Histoire de mettre une pointe de relativité dans ce concert de louanges, Dylan a pondu « Blonde on Blonde » et Lennon écrivait Strawberry fields forever au même âge que Ty qui se fout comme de son premier T shirt de Black Flag de se voir comparer à ces piliers du songwriting. Une fois ce storytelling psychanalytique de café du commerce oublié, il faut reconnaître que « Sleeper » est une œuvre au noir vraiment attachante qui ne requiert pas d’explications de textes et de chroniques avec une note sur dix en bas de page. Comme l’idée d’essayer de faire cracher Ty Segall au bassinet sur les turpitudes de son existence avait des relents de voyeurisme malsain et impudique, une interview déguisé en psy de pacotille pouvait bien l’affaire. Alors Ty, parle moi de ton enfance…
Ty Segall // Sleeper // Drag City
http://ty-segall.com/
10 commentaires
Hormis le fait que je viendrai pas frapper à ta porte si je chope un rhume, cool moment merci Bobby.
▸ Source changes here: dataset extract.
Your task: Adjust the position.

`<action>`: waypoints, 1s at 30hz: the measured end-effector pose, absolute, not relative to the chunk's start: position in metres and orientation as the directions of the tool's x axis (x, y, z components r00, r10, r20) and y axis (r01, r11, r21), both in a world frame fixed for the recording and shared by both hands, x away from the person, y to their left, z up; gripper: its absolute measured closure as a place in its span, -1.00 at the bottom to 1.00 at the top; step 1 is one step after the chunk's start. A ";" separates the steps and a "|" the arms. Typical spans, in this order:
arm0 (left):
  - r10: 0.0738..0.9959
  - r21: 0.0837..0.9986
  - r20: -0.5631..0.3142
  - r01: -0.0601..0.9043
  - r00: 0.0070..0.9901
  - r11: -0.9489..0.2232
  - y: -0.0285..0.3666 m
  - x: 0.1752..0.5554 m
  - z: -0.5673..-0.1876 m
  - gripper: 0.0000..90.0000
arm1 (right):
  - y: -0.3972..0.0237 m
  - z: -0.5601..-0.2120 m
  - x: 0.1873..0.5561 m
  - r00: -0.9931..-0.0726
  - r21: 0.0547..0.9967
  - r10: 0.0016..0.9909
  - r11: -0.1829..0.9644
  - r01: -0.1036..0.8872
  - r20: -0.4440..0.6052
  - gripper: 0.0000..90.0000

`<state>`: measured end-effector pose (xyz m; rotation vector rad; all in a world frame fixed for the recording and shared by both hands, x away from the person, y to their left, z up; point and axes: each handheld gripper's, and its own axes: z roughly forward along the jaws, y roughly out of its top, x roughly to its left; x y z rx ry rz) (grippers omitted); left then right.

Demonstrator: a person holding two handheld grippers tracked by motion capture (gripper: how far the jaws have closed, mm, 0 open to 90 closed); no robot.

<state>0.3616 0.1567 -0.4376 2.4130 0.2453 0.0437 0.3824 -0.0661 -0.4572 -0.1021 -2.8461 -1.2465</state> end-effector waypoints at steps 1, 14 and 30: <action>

Et le J.C Satàn, il a aimé ?
Oui il aime bien l’énergie de Satan et est bien au jus de la scène française. Simplement on a condensé la video pour ne garder que les meilleurs moments en tout cas les plus articulés . Je peux même te dire qu’il est aussi fan du Grateful Dead jusqu’en 72. On a bu un coup plus tard et on a évoqué Magnetix, Crash Normal, Feeling of love. Par contre il pensait que Hubble bubble était français. Il a une très grosse culture musicale, très éclectique.
C’est combien la discothérapie?
J’sais pas, t’es riche combien ?
Je suis riche en vin et bonnes bières.
Mouais bof, ça nous convainc moyen. Envoies nous une photo de tes pieds, ça fera l’affaire !
Une des meilleures interviews ever.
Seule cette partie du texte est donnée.